## WHAT THE TASK ASKS
Below are the records; repeat exactly their lines between the line holding "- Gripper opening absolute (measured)" and the line holding "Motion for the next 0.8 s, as", inclusive, skipping the pictures.

[[ RECORDED INFORMATION open ]]

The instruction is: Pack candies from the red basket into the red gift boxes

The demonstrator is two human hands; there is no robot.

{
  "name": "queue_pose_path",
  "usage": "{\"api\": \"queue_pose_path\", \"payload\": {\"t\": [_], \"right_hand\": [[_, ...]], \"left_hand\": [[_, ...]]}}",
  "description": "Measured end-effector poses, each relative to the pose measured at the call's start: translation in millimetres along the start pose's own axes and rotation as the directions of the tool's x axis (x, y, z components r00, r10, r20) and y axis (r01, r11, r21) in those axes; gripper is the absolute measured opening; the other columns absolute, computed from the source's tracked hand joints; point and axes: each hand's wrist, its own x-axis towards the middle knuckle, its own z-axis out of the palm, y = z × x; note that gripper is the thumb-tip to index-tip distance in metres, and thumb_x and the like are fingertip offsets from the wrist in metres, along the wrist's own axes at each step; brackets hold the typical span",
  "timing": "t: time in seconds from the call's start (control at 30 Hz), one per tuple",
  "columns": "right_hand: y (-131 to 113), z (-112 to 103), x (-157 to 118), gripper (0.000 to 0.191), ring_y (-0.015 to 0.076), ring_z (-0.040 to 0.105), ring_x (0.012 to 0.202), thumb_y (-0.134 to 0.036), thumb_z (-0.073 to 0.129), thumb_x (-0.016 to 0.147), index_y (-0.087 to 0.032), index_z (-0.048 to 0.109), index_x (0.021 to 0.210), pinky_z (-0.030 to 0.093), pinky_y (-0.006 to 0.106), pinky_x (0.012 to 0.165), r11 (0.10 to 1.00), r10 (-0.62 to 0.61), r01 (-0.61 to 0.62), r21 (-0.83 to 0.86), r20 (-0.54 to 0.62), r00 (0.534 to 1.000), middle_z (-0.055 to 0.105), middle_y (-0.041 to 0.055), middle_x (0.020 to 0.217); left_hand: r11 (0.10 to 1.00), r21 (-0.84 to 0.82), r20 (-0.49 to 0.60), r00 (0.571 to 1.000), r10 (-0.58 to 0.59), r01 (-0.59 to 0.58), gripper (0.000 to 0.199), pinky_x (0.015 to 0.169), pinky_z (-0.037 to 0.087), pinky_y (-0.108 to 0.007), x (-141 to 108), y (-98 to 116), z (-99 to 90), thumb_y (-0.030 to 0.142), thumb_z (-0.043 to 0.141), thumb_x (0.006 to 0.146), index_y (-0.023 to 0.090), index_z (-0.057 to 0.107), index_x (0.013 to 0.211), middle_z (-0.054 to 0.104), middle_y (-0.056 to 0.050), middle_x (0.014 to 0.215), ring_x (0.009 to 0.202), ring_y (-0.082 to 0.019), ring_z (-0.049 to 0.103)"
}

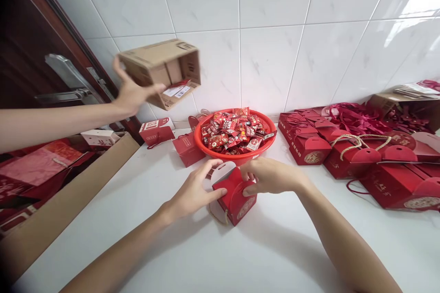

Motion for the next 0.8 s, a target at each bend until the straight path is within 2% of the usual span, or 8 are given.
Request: {"api": "queue_pose_path", "payload": {"t": [0.07,0.13,0.23,0.4,0.47,0.57,0.67,0.8], "right_hand": [[-1.5,4.8,4.8,0.027,0.0244,0.063,0.088,-0.04,0.075,0.08,-0.019,0.064,0.093,0.044,0.031,0.069,0.991,0.108,-0.113,-0.072,-0.065,0.992,0.069,0.007,0.096],[-2.6,9.5,7.8,0.038,0.0272,0.064,0.089,-0.048,0.075,0.078,-0.019,0.063,0.1,0.045,0.033,0.07,0.975,0.176,-0.186,-0.121,-0.093,0.98,0.07,0.0089,0.098],[-0.7,13.3,8.5,0.049,0.0302,0.066,0.093,-0.054,0.071,0.08,-0.018,0.062,0.113,0.048,0.036,0.074,0.969,0.202,-0.212,-0.126,-0.091,0.975,0.071,0.0123,0.105],[14.7,13.6,12.6,0.07,0.0287,0.064,0.11,-0.062,0.064,0.083,-0.021,0.051,0.138,0.051,0.035,0.084,0.996,0.046,-0.047,0.071,0.02,0.999,0.063,0.0134,0.134],[22.7,15.0,18.7,0.066,0.025,0.066,0.102,-0.064,0.064,0.082,-0.02,0.056,0.131,0.051,0.032,0.081,0.985,-0.008,-0.006,0.17,0.078,0.997,0.066,0.0111,0.127],[32.5,18.1,28.2,0.05,0.0177,0.063,0.08,-0.064,0.069,0.077,-0.018,0.064,0.096,0.049,0.028,0.069,0.967,-0.02,-0.003,0.254,0.087,0.996,0.07,0.0041,0.094],[36.5,17.0,30.9,0.049,0.0101,0.047,0.059,-0.061,0.074,0.073,-0.019,0.05,0.066,0.037,0.024,0.054,0.951,0.011,-0.023,0.309,0.038,0.999,0.052,-0.005,0.064],[26.9,3.9,19.7,0.051,0.0083,0.043,0.056,-0.057,0.079,0.071,-0.02,0.045,0.063,0.036,0.023,0.053,0.803,-0.047,0.055,0.594,-0.029,0.998,0.045,-0.0079,0.058]], "left_hand": [[0.999,0.019,0.016,0.999,0.03,-0.03,0.031,0.097,0.054,-0.039,-1.5,0.0,0.7,0.026,0.07,0.081,0.021,0.066,0.111,0.067,-0.009,0.122,0.109,-0.025,0.066],[0.998,0.036,0.057,0.997,0.042,-0.044,0.021,0.098,0.053,-0.039,-3.7,0.3,1.5,0.033,0.067,0.086,0.02,0.07,0.102,0.065,-0.01,0.122,0.11,-0.026,0.066],[0.998,0.065,0.141,0.99,0.014,-0.023,0.032,0.102,0.05,-0.04,-8.7,2.4,3.5,0.045,0.062,0.09,0.021,0.07,0.111,0.06,-0.011,0.131,0.12,-0.028,0.061],[0.984,0.145,0.25,0.958,-0.138,0.103,0.055,0.091,0.053,-0.039,-17.6,8.0,2.7,0.062,0.055,0.091,0.03,0.061,0.136,0.062,-0.009,0.126,0.106,-0.028,0.066],[0.974,0.17,0.275,0.942,-0.193,0.15,0.061,0.089,0.053,-0.04,-18.6,8.4,0.0,0.066,0.053,0.09,0.033,0.057,0.141,0.062,-0.009,0.124,0.104,-0.029,0.066],[0.974,0.136,0.281,0.936,-0.212,0.18,0.063,0.091,0.052,-0.04,-16.3,6.0,-3.8,0.067,0.057,0.087,0.033,0.058,0.14,0.061,-0.009,0.122,0.106,-0.03,0.065],[0.979,0.067,0.24,0.95,-0.201,0.19,0.056,0.097,0.051,-0.039,-11.0,2.3,-5.2,0.058,0.067,0.084,0.029,0.065,0.133,0.062,-0.008,0.121,0.11,-0.028,0.063],[0.982,0.005,0.137,0.973,-0.185,0.186,0.047,0.098,0.052,-0.039,-4.5,0.7,-2.8,0.044,0.075,0.078,0.025,0.072,0.122,0.061,-0.009,0.124,0.109,-0.027,0.064]]}}
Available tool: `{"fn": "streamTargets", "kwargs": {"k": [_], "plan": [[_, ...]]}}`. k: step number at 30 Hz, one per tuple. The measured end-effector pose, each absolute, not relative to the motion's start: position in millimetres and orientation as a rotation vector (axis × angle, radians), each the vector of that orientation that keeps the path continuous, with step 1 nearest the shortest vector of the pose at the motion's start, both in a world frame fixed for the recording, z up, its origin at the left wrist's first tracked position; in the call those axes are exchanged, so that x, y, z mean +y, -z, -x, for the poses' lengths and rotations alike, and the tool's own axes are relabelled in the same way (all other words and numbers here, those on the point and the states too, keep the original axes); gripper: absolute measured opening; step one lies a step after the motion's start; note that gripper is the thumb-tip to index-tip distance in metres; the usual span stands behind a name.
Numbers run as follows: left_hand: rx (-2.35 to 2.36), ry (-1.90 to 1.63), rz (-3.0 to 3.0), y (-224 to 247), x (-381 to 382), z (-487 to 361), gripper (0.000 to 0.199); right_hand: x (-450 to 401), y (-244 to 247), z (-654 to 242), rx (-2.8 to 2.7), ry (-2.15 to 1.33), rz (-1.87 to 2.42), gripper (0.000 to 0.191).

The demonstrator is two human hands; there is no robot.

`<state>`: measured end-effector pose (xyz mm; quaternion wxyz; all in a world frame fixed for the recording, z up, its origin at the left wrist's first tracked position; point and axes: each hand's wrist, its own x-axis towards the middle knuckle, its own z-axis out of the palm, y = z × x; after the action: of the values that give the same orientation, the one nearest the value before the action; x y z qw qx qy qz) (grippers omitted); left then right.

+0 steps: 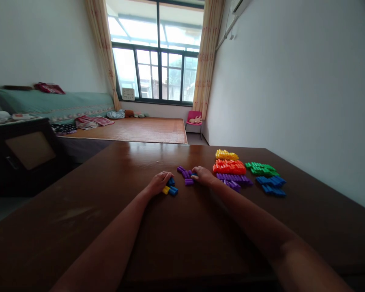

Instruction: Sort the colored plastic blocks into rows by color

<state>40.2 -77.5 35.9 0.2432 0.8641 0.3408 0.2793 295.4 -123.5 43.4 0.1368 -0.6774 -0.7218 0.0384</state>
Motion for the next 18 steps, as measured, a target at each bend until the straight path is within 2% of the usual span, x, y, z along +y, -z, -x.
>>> {"fn": "streamTargets", "kwargs": {"k": [4,12,15,18], "plan": [[0.911,-0.775,-2.357,-34.8,-75.7,-40.9,0.051,-129.2,-43.5,-301.3,-2.033,-0.164,2.033,0.032],[0.833,-0.894,-2.413,-31.6,-73.3,-42.2,0.047,-167.9,-47.9,-292.7,-1.984,-0.333,1.856,0.024],[0.676,-1.009,-2.49,-36.5,-81.7,-47.5,0.04,-177.2,-57.4,-277.1,-2.054,-0.203,1.674,0.024],[0.551,-0.954,-2.477,-41.4,-92.6,-53.8,0.04,-180.7,-66.7,-260.5,-2.106,-0.058,1.544,0.026]]}}
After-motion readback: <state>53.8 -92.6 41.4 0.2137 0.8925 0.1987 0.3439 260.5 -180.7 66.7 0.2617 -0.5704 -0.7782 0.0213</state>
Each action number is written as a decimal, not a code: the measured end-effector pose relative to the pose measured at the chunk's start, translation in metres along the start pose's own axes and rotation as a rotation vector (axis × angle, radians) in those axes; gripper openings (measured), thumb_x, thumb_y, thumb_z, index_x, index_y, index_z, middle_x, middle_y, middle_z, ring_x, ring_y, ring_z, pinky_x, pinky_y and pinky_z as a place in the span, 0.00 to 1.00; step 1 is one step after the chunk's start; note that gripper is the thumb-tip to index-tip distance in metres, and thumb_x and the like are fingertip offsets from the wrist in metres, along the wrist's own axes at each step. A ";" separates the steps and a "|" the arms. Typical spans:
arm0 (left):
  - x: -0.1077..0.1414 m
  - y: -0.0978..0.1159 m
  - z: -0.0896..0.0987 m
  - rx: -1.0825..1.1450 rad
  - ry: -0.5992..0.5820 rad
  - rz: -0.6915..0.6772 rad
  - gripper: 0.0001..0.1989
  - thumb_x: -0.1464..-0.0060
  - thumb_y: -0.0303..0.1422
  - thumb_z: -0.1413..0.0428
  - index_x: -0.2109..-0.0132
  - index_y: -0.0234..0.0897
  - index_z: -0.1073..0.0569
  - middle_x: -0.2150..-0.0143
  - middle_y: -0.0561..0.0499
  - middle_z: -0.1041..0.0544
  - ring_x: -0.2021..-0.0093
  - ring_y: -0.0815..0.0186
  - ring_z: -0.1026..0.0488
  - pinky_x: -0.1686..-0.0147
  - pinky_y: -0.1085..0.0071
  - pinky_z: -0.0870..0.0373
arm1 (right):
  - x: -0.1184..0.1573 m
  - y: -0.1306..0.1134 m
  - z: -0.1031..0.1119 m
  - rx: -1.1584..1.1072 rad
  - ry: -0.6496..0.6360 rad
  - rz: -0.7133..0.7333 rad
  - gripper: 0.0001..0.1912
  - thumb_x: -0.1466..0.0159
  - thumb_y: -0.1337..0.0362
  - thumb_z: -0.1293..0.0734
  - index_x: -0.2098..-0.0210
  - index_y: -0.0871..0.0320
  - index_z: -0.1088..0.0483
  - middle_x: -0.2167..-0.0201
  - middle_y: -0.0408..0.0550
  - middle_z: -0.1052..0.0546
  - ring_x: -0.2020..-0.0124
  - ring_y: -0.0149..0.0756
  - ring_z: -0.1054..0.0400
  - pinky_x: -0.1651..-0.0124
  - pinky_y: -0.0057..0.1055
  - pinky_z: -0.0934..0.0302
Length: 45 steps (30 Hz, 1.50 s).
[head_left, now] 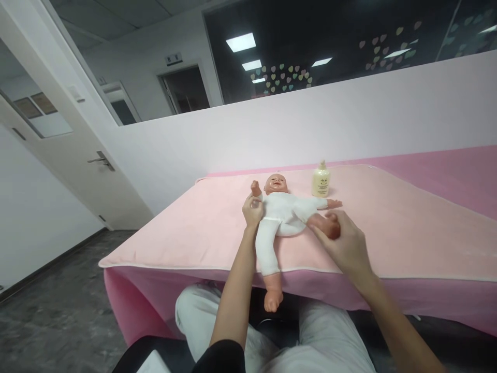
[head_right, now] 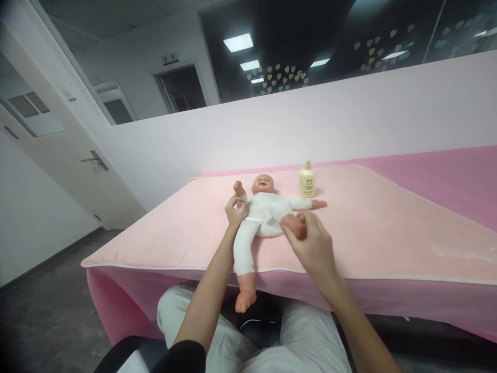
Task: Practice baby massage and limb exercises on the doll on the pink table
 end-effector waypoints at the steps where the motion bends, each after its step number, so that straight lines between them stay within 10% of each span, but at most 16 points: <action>1: 0.000 -0.005 0.004 0.030 0.059 0.073 0.04 0.52 0.25 0.48 0.71 0.39 0.32 0.61 0.51 0.23 0.58 0.68 0.26 0.55 0.72 0.29 | 0.018 0.002 0.008 0.030 0.010 0.000 0.15 0.41 0.51 0.33 0.63 0.54 0.35 0.67 0.47 0.26 0.67 0.40 0.30 0.67 0.32 0.39; 5: 0.004 -0.038 0.015 0.143 0.279 0.455 0.12 0.49 0.36 0.44 0.59 0.40 0.36 0.61 0.50 0.24 0.61 0.68 0.25 0.60 0.72 0.28 | 0.084 0.013 0.020 0.085 -0.030 -0.004 0.11 0.38 0.53 0.36 0.62 0.53 0.35 0.70 0.46 0.27 0.71 0.38 0.30 0.70 0.32 0.37; 8: 0.008 -0.049 0.022 0.186 0.384 0.572 0.27 0.48 0.37 0.43 0.44 0.38 0.43 0.51 0.42 0.25 0.56 0.66 0.24 0.60 0.70 0.28 | 0.083 0.010 0.027 0.092 -0.008 -0.003 0.11 0.38 0.53 0.35 0.62 0.53 0.35 0.69 0.46 0.27 0.70 0.38 0.30 0.70 0.32 0.37; 12: 0.004 -0.028 0.022 0.084 0.273 0.330 0.38 0.45 0.34 0.46 0.32 0.41 0.55 0.40 0.41 0.30 0.51 0.64 0.25 0.54 0.69 0.29 | 0.022 -0.011 0.021 0.043 0.113 0.046 0.16 0.40 0.55 0.33 0.56 0.54 0.34 0.62 0.50 0.27 0.61 0.41 0.30 0.62 0.33 0.36; 19: 0.009 0.012 -0.024 -0.228 -0.364 -0.176 0.27 0.49 0.20 0.52 0.44 0.45 0.28 0.43 0.50 0.26 0.44 0.58 0.32 0.42 0.60 0.37 | -0.052 -0.008 -0.095 0.128 -0.262 -0.023 0.11 0.40 0.66 0.37 0.56 0.58 0.34 0.60 0.51 0.31 0.66 0.38 0.34 0.69 0.31 0.42; 24: 0.002 -0.009 -0.011 -0.066 -0.175 0.019 0.31 0.48 0.25 0.50 0.35 0.38 0.39 0.39 0.45 0.30 0.42 0.58 0.33 0.43 0.61 0.36 | -0.052 -0.034 -0.060 0.082 -0.208 0.103 0.14 0.40 0.65 0.36 0.54 0.55 0.34 0.60 0.49 0.30 0.65 0.39 0.32 0.69 0.30 0.42; 30: 0.004 -0.034 0.004 0.106 0.100 0.277 0.34 0.43 0.29 0.52 0.31 0.41 0.53 0.34 0.45 0.38 0.36 0.63 0.37 0.40 0.64 0.37 | 0.055 -0.015 0.005 0.032 0.029 0.052 0.10 0.37 0.58 0.36 0.59 0.54 0.34 0.66 0.48 0.30 0.68 0.39 0.31 0.69 0.33 0.37; 33: 0.005 -0.030 0.006 0.073 0.122 0.275 0.35 0.43 0.30 0.51 0.31 0.39 0.54 0.34 0.44 0.38 0.36 0.61 0.38 0.40 0.63 0.39 | 0.066 -0.014 -0.002 -0.021 -0.080 0.087 0.07 0.37 0.58 0.36 0.61 0.53 0.34 0.67 0.46 0.29 0.68 0.37 0.30 0.69 0.31 0.36; 42: 0.008 0.000 -0.028 -0.095 -0.357 -0.054 0.29 0.54 0.18 0.51 0.47 0.43 0.25 0.49 0.49 0.23 0.47 0.60 0.30 0.42 0.61 0.35 | -0.050 -0.003 -0.086 -0.010 -0.200 0.002 0.15 0.42 0.64 0.36 0.54 0.55 0.33 0.59 0.51 0.29 0.61 0.43 0.32 0.66 0.34 0.38; 45: 0.006 -0.003 -0.026 -0.062 -0.334 -0.008 0.27 0.53 0.20 0.50 0.46 0.42 0.25 0.49 0.49 0.23 0.47 0.60 0.29 0.43 0.61 0.34 | -0.040 -0.003 -0.076 -0.035 -0.146 0.026 0.16 0.41 0.62 0.36 0.52 0.55 0.34 0.59 0.51 0.29 0.60 0.43 0.31 0.65 0.35 0.36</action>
Point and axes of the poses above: each hand's wrist, its own x-axis away from the middle knuckle, its own z-axis out of the back of the hand, y = z × x, the point moved 7 cm from there along -x, towards the middle knuckle
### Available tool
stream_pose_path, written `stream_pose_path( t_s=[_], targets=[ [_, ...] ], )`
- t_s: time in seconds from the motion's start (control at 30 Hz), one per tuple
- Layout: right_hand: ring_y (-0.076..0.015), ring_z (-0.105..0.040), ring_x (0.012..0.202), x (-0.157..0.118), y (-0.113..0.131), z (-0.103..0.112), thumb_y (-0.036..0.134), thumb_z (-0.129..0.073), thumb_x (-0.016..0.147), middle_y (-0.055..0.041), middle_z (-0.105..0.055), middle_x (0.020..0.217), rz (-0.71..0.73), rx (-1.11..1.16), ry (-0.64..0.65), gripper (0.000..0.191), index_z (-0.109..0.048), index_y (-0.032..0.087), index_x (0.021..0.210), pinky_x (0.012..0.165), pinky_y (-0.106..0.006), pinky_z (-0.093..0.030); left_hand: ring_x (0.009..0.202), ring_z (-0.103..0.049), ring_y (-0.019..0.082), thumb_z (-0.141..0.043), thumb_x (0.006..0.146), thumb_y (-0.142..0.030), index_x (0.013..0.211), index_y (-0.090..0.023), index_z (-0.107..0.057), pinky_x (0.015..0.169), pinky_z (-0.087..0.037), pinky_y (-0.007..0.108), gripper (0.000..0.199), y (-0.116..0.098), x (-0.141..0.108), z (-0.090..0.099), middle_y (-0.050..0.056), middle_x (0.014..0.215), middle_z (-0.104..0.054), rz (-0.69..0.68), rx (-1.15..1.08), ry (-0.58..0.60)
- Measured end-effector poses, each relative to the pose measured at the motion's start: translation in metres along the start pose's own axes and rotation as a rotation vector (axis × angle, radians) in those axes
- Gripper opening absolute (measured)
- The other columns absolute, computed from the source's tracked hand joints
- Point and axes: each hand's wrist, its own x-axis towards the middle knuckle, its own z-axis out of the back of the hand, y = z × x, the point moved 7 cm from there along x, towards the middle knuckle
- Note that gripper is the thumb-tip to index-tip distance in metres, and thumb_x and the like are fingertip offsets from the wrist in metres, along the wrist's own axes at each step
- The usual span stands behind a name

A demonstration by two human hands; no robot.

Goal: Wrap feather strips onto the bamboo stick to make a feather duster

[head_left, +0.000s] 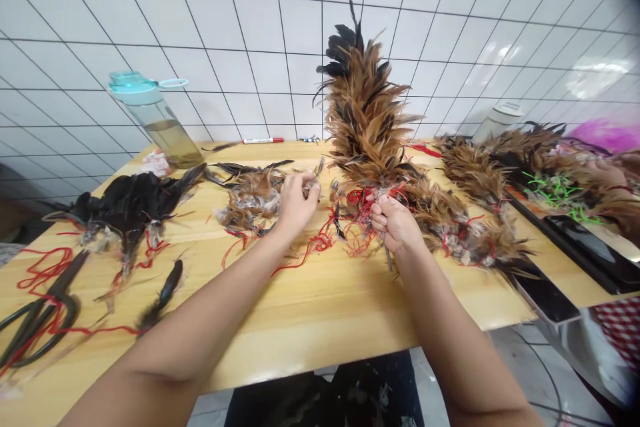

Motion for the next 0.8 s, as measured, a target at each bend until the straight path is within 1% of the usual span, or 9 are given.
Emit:
stream_pose_path(
  t_s=[0.07, 0.1, 0.23, 0.3, 0.4, 0.47, 0.57, 0.7, 0.8],
  targets=[
    [-0.0006, -0.022, 0.037, 0.0, -0.004, -0.003, 0.03, -0.071, 0.076, 0.0074, -0.042, 0.051, 0.008, -0.031, 0.033, 0.02, -0.059, 0.014, 0.079, 0.036, -0.015, -0.012, 0.085, -0.055, 0.017, -0.061, 0.08, -0.025, 0.094, -0.018, -0.063, 0.077, -0.042, 0.029, 0.016, -0.023, -0.004, 0.005, 0.006, 0.098, -0.06, -0.129, 0.015, -0.003],
    [-0.0008, -0.021, 0.036, 0.0, -0.007, -0.006, 0.032, -0.072, 0.074, 0.0077, -0.042, 0.051, 0.009, -0.044, 0.049, 0.023, -0.059, 0.014, 0.078, 0.036, -0.016, -0.012, 0.079, -0.054, 0.015, -0.061, 0.081, -0.027, 0.091, -0.018, -0.062, 0.073, -0.042, 0.027, 0.014, -0.035, -0.008, 0.002, 0.004, 0.091, -0.06, -0.164, -0.02, 0.041],
    [-0.0018, -0.02, 0.036, -0.004, -0.022, -0.019, 0.043, -0.074, 0.071, 0.0085, -0.039, 0.049, 0.021, -0.103, 0.081, 0.034, -0.05, 0.019, 0.069, 0.037, -0.019, -0.01, 0.058, -0.047, 0.011, -0.068, 0.078, -0.038, 0.079, -0.018, -0.059, 0.059, -0.035, 0.023, 0.022, -0.065, -0.028, -0.019, -0.002, 0.065, -0.055, -0.116, -0.139, 0.222],
    [-0.0024, -0.021, 0.037, -0.006, -0.03, -0.026, 0.046, -0.075, 0.069, 0.0084, -0.039, 0.048, 0.046, -0.143, 0.08, 0.039, -0.046, 0.02, 0.067, 0.038, -0.019, -0.011, 0.055, -0.045, 0.011, -0.071, 0.074, -0.04, 0.07, -0.018, -0.057, 0.058, -0.033, 0.024, 0.026, -0.065, -0.031, -0.024, -0.003, 0.059, -0.053, -0.071, -0.1, 0.208],
    [-0.0026, -0.022, 0.038, -0.01, -0.039, -0.035, 0.048, -0.074, 0.067, 0.008, -0.04, 0.049, 0.061, -0.187, 0.091, 0.041, -0.045, 0.02, 0.065, 0.038, -0.02, -0.012, 0.054, -0.042, 0.012, -0.067, 0.077, -0.04, 0.058, -0.018, -0.052, 0.058, -0.03, 0.026, 0.033, -0.05, -0.027, -0.023, -0.001, 0.054, -0.05, 0.015, 0.018, 0.145],
    [-0.0025, -0.022, 0.039, -0.011, -0.044, -0.038, 0.047, -0.074, 0.067, 0.0077, -0.042, 0.05, 0.044, -0.19, 0.101, 0.039, -0.045, 0.02, 0.065, 0.038, -0.02, -0.011, 0.054, -0.042, 0.013, -0.062, 0.08, -0.043, 0.056, -0.018, -0.052, 0.058, -0.03, 0.027, 0.036, -0.038, -0.022, -0.021, 0.0, 0.055, -0.051, 0.072, 0.064, 0.131],
    [-0.0028, -0.019, 0.039, -0.013, -0.047, -0.038, 0.044, -0.072, 0.068, 0.0085, -0.043, 0.051, 0.012, -0.156, 0.09, 0.035, -0.047, 0.02, 0.07, 0.038, -0.02, -0.01, 0.056, -0.045, 0.014, -0.058, 0.082, -0.049, 0.062, -0.017, -0.058, 0.058, -0.031, 0.027, 0.038, -0.026, -0.018, -0.023, 0.002, 0.058, -0.055, 0.107, 0.067, 0.182],
    [-0.0031, -0.019, 0.039, -0.012, -0.047, -0.039, 0.043, -0.066, 0.074, 0.009, -0.039, 0.049, 0.035, -0.125, 0.099, 0.034, -0.042, 0.02, 0.065, 0.038, -0.02, -0.013, 0.059, -0.048, 0.014, -0.056, 0.084, -0.048, 0.074, -0.016, -0.063, 0.058, -0.032, 0.026, 0.034, -0.027, -0.022, -0.026, 0.002, 0.066, -0.06, -0.004, 0.024, 0.303],
    [-0.0043, -0.024, 0.04, -0.006, -0.05, -0.041, 0.042, -0.061, 0.077, 0.0082, -0.039, 0.051, 0.071, -0.124, 0.101, 0.031, -0.044, 0.02, 0.064, 0.04, -0.021, -0.018, 0.054, -0.043, 0.012, -0.057, 0.084, -0.042, 0.068, -0.017, -0.057, 0.054, -0.029, 0.025, 0.029, -0.043, -0.032, -0.014, -0.001, 0.058, -0.053, -0.127, 0.097, 0.278]
  ],
)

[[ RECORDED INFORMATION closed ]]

## OUTPUT FOR THIS EXERCISE
- Gripper opening absolute (measured)
- The other columns absolute, computed from the source's tracked hand joints
- Point and axes: each hand's wrist, its own x-axis towards the middle knuckle, its own z-axis out of the back of the hand, y = z × x, the point moved 7 cm from there along x, towards the middle knuckle
- Note that gripper is the thumb-tip to index-tip distance in metres, and thumb_x and the like are fingertip offsets from the wrist in metres, along the wrist's own axes at each step
- The usual span stands behind a name

A demonstration by two human hands; no robot.

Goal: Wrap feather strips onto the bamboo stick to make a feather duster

[head_left, +0.000s] 

Motion for the next 0.8 s, as measured, a target at each bend until the straight path is within 1% of the usual span, or 9 are given.

No more output is needed here.